A Story of Recovery:
Seasons Change
It was time to do the annual clothes change over from winter to summer. My husband and I were also getting ready to leave for Florida to visit my mother-in-law for the long holiday weekend. I had experienced a long, busy week, so I was packing for the trip and switching my clothes at the same time. I knew I needed summer items for Florida. Due to the crunch, I did not have time to try on any of my summer clothes that had been packed in away in storage the previous fall. In the past, this would have sent me into a panic.
I came into FA weighing 287 pounds. My highest weight read 297 (right before I stopped weighing). Switching clothes for the summer season in the past was a dreaded, anxiety-ridden affair. Each year I knew it was time to “face the music” and admit how much weight I had gained. Pants and shorts were especially traumatic, as I carried so much weight in my rear, thighs, and calves that it was difficult to find pants that fit. Would I still be a size 24, or would I need a 26? Were my pants too worn between the thighs to wear this year? Where would I shop to get new pants? I would start thinking that if I had been a good girl and actually had gone on a diet, some of the clothes might still fit. For 38 years, I was never able to take clothes, especially pants and shorts, from storage and trust that they would fit.
Although I have been in FA for 11 years, I have continued to struggle with a warped body image. Whenever I try on last year’s clothes, especially shorts and pants, there is still always a little anxiety about whether the clothes will fit. I thank my HP for a sponsor and fellows who reassure me that my body is a normal size, even when my disease tells me I’m getting fat. My body has stayed the same weight (give or take five pounds) and, of course the clothes always fit, and I am grateful and relieved.
This year, because I was so short of time, I had to quickly toss shorts, pants, and tops into the suitcase and drive to Florida. My disease tried to taunt me, “What will you wear when these pants don’t fit?” Will you have time to go shopping before your husband and mother-in-law realize you couldn’t fit into your clothes? Why didn’t you stay up all night trying on these clothes to make sure they fit? I made several FA calls, and my fellows and I laughed at how silly those statements sounded. Wasn’t my weight the same as it was last summer? Didn’t I continue to faithfully weigh and measure my food? Didn’t the very same clothes fit last year? The answer was of course, “Yes!”
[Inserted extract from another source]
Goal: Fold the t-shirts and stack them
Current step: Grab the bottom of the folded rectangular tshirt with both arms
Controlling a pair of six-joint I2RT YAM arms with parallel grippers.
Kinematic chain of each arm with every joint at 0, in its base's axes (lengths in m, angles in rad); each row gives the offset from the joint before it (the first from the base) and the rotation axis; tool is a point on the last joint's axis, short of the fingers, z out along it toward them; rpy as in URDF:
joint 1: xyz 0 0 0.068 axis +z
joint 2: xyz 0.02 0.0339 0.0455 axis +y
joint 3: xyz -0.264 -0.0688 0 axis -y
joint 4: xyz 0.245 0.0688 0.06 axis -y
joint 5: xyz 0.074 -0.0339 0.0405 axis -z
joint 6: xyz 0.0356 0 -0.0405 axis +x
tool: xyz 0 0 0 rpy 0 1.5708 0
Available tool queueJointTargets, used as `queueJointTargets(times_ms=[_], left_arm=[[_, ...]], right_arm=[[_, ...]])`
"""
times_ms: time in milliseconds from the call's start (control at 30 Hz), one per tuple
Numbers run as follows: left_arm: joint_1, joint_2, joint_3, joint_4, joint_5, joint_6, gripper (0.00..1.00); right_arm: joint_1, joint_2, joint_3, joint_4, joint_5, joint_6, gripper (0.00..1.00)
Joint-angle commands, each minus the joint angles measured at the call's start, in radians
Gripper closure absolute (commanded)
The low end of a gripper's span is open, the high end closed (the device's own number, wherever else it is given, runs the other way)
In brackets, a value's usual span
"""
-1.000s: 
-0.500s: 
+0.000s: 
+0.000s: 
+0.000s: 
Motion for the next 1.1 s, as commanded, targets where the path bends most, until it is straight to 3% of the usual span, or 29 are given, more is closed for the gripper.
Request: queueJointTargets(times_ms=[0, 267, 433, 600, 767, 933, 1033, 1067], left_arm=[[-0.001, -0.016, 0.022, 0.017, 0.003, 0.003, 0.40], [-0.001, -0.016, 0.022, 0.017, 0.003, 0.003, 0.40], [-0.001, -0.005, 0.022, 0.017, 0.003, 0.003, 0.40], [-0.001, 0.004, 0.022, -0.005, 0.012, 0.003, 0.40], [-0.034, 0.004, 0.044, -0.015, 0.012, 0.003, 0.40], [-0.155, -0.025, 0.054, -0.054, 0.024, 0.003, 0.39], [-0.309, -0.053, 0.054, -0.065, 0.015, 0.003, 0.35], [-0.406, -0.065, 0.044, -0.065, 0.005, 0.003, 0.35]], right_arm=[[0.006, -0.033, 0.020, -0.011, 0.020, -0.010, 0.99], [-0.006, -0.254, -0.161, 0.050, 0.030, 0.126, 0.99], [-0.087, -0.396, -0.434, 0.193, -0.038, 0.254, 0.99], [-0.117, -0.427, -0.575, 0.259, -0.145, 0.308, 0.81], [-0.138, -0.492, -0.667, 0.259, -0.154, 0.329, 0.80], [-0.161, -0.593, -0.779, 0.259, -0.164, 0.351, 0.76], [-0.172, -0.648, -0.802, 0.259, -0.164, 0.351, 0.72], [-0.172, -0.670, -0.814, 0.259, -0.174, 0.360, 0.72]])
I got to Florida, opened the suitcase, and told my disease that my pants were going to fit and look good. I wore cute outfit after cute outfit, size 4 or 6 (thank you very much)—same as last year, and the same as every year I stay in recovery. It’s so wonderful to know that even after all these years in FA, my HP and Program find ways to make me humble and grateful. I remain teachable and aware that my disease will never give up trying to trip me up! My husband and I are planning a few more travels this summer and no longer will I have to waste any more time trying on clothes “just in case.”